What you should do —
Your answer should be the records, restated word for word.

Extracted material —
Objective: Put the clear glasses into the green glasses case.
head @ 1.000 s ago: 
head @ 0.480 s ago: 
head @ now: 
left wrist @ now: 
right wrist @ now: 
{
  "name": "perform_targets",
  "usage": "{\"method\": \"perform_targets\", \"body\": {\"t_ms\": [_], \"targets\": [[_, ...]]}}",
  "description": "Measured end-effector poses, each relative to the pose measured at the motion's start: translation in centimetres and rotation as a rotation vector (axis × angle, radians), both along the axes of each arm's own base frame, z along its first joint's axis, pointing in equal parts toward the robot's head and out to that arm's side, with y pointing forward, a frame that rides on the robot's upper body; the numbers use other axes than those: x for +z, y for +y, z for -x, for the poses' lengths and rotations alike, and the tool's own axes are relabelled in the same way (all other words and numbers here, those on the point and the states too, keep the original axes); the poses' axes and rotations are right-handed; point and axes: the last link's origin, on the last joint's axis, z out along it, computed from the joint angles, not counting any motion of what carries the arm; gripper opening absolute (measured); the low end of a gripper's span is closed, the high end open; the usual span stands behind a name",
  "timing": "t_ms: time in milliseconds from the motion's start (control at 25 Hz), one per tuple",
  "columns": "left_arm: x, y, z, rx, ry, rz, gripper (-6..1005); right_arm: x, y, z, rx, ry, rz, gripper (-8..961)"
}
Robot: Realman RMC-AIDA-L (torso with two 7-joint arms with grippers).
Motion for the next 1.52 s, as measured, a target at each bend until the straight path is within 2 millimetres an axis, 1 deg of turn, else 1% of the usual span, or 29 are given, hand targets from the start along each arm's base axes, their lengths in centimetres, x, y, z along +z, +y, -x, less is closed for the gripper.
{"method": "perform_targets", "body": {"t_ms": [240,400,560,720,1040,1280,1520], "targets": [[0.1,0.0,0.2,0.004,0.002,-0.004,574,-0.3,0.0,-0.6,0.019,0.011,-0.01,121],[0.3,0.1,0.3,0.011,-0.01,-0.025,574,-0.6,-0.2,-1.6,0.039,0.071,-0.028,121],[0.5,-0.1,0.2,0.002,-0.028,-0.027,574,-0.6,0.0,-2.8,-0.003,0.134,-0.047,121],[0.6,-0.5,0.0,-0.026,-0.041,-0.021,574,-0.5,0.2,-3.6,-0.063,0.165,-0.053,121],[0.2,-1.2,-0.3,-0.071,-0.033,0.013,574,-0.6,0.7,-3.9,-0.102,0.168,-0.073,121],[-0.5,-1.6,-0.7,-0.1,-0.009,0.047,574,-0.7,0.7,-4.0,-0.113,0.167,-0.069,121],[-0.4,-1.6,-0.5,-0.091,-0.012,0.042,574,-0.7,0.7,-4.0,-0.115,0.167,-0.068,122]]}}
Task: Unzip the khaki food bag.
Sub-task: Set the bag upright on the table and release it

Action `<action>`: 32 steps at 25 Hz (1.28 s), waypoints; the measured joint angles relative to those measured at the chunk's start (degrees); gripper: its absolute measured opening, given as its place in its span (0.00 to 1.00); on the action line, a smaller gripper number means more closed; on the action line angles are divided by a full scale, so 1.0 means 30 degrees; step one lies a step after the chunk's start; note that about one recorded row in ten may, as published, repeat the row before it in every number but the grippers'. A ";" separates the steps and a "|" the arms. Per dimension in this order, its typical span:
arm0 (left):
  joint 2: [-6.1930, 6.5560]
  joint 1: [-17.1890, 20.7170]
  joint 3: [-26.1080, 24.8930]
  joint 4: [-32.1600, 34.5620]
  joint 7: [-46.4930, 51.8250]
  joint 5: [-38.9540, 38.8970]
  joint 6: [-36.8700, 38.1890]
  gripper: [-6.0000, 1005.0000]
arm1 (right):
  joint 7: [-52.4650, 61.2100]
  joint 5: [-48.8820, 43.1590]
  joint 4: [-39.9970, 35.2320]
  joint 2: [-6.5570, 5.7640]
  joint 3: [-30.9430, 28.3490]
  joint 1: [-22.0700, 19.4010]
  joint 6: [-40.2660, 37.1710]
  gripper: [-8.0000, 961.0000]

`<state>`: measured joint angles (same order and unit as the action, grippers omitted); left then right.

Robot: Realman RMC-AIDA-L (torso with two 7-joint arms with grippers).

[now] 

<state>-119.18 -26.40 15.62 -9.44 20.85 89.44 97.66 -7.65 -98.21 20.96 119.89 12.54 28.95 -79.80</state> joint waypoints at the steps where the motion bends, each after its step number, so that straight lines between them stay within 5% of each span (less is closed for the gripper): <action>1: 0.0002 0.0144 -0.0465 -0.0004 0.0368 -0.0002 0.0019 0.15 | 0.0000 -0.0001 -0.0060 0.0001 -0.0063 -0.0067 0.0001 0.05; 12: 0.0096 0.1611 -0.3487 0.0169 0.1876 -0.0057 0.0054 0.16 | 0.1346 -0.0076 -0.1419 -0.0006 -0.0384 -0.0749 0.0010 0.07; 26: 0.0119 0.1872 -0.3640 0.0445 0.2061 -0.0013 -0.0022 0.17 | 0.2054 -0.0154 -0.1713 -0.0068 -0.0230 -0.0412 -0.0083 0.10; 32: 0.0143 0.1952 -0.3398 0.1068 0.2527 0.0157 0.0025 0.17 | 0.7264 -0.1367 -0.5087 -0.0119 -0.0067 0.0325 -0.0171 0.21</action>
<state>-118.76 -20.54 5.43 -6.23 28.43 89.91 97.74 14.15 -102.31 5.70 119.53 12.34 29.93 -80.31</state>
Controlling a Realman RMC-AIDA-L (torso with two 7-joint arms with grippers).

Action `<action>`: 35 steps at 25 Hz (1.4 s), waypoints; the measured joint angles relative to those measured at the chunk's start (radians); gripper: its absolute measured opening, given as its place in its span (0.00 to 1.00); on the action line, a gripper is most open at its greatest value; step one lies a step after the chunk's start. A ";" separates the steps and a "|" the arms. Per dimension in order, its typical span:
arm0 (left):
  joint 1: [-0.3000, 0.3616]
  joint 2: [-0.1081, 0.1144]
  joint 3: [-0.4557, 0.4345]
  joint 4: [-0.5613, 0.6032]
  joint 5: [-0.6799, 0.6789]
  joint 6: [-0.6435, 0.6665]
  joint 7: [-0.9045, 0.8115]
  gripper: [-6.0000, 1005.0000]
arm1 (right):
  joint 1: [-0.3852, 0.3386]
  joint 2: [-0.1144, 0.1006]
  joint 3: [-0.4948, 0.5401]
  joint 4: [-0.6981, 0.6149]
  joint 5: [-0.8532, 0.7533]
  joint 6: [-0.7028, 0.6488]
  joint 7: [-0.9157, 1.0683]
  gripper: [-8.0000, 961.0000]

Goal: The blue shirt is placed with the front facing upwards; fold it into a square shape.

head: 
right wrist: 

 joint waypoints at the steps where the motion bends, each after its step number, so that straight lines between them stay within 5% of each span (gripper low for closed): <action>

Exercise solution —
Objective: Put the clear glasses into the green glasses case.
head @ 1.000 s ago: 
head @ 0.480 s ago: 
head @ now: 
left wrist @ now: 
right wrist @ now: 
{
  "name": "perform_targets",
  "usage": "{\"method\": \"perform_targets\", \"body\": {\"t_ms\": [_], \"targets\": [[_, ...]]}}",
  "description": "Measured end-effector poses, each relative to the pose measured at the motion's start: translation in centimetres and rotation as a rotation vector (axis × angle, radians), both along the axes of each arm's own base frame, z along its first joint's axis, pointing in equal parts toward the robot's head and out to that arm's side, with y pointing forward, a frame that rides on the robot's upper body; the numbers use other axes than those: x for +z, y for +y, z for -x, for the poses' lengths and rotations alike, and the tool's own axes are relabelled in the same way (all other words and numbers here, those on the point and the states too, keep the original axes); the poses' axes and rotations are right-handed; point and axes: the last link's origin, on the last joint's axis, z out along it, computed from the joint angles, not counting any motion of what carries the arm; gripper opening absolute (measured); the low end of a gripper's span is closed, the high end open; the usual span stands behind a name",
  "timing": "t_ms: time in milliseconds from the motion's start (control at 25 Hz), one per tuple",
  "columns": "left_arm: x, y, z, rx, ry, rz, gripper (-6..1005); right_arm: x, y, z, rx, ry, rz, gripper (-8..961)"
}
Robot: Realman RMC-AIDA-L (torso with two 7-joint arms with grippers).
Motion for the next 1.52 s, as measured, a target at each bend until the straight path is within 2 millimetres an axis, 1 deg of turn, else 1% of the usual span, or 29 are given, hand targets from the start along each arm's base axes, their lengths in centimetres, x, y, z along +z, +y, -x, less is closed for the gripper.
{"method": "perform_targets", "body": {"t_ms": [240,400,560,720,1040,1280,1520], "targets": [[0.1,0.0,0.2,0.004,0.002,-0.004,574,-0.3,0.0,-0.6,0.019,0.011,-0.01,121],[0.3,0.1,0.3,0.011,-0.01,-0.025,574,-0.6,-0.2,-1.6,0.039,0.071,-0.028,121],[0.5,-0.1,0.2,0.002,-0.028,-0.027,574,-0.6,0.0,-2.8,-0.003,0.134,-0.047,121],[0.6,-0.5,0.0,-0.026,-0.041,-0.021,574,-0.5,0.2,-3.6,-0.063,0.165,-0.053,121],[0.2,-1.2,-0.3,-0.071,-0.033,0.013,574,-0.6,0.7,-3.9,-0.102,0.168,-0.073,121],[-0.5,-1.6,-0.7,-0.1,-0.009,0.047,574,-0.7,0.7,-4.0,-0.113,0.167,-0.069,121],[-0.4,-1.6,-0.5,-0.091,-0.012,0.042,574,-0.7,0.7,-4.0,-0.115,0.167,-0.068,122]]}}
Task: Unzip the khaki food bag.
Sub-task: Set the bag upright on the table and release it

Action `<action>`: 32 steps at 25 Hz (1.28 s), waypoints; the measured joint angles relative to those measured at the chunk's start (degrees); gripper: its absolute measured opening, given as its place in its span (0.00 to 1.00); on the action line, a smaller gripper number means more closed; on the action line angles are divided by a full scale, so 1.0 means 30 degrees; step one lies a step after the chunk's start; note that about one recorded row in ten may, as published, repeat the row before it in every number but the grippers'. A ";" separates the steps and a "|" the arms. Per dimension in this order, its typical span:
arm0 (left):
  joint 2: [-6.1930, 6.5560]
  joint 1: [-17.1890, 20.7170]
  joint 3: [-26.1080, 24.8930]
  joint 4: [-32.1600, 34.5620]
  joint 7: [-46.4930, 51.8250]
  joint 5: [-38.9540, 38.8970]
  joint 6: [-36.8700, 38.1890]
  gripper: [-6.0000, 1005.0000]
arm1 (right):
  joint 7: [-52.4650, 61.2100]
  joint 5: [-48.8820, 43.1590]
  joint 4: [-39.9970, 35.2320]
  joint 2: [-6.5570, 5.7640]
  joint 3: [-30.9430, 28.3490]
  joint 1: [-22.0700, 19.4010]
  joint 6: [-40.2660, 37.1710]
  gripper: [-8.0000, 961.0000]

`<state>`: measured joint angles (same order and unit as the action, grippers omitted); left then right.

Robot: Realman RMC-AIDA-L (torso with two 7-joint arms with grippers).

[now] 

<state>-119.18 -26.40 15.62 -9.44 20.85 89.44 97.66 -7.65 -98.21 20.96 119.89 12.54 28.95 -79.80</state> joint waypoints at the steps where the motion bends, each after its step number, so that straight lines between them stay within 5% of each span (less is closed for the gripper): <action>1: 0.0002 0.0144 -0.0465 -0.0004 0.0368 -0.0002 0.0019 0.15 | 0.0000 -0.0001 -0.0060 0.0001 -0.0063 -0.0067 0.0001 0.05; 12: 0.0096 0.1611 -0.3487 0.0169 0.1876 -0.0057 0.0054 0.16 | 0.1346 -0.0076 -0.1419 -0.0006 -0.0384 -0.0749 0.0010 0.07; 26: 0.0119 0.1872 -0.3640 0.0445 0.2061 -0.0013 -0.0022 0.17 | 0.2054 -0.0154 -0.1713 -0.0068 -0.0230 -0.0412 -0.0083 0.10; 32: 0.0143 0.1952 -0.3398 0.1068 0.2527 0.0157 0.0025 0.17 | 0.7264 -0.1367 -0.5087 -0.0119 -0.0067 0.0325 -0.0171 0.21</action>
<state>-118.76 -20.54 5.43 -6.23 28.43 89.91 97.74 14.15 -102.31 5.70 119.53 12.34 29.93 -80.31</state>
Controlling a Realman RMC-AIDA-L (torso with two 7-joint arms with grippers).

Action `<action>`: 35 steps at 25 Hz (1.4 s), waypoints; the measured joint angles relative to those measured at the chunk's start (radians); gripper: its absolute measured opening, given as its place in its span (0.00 to 1.00); on the action line, a gripper is most open at its greatest value; step one lies a step after the chunk's start. A ";" separates the steps and a "|" the arms. Per dimension in order, its typical span:
arm0 (left):
  joint 1: [-0.3000, 0.3616]
  joint 2: [-0.1081, 0.1144]
  joint 3: [-0.4557, 0.4345]
  joint 4: [-0.5613, 0.6032]
  joint 5: [-0.6799, 0.6789]
  joint 6: [-0.6435, 0.6665]
  joint 7: [-0.9045, 0.8115]
  gripper: [-6.0000, 1005.0000]
arm1 (right):
  joint 1: [-0.3852, 0.3386]
  joint 2: [-0.1144, 0.1006]
  joint 3: [-0.4948, 0.5401]
  joint 4: [-0.6981, 0.6149]
  joint 5: [-0.8532, 0.7533]
  joint 6: [-0.7028, 0.6488]
  joint 7: [-0.9157, 1.0683]
  gripper: [-8.0000, 961.0000]

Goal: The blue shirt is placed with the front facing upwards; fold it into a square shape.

head: 
right wrist: 

 joint waypoints at the steps where the motion bends, each after its step number, so that straight lines between them stay within 5% of each span (gripper low for closed): <action>

No more output is expected.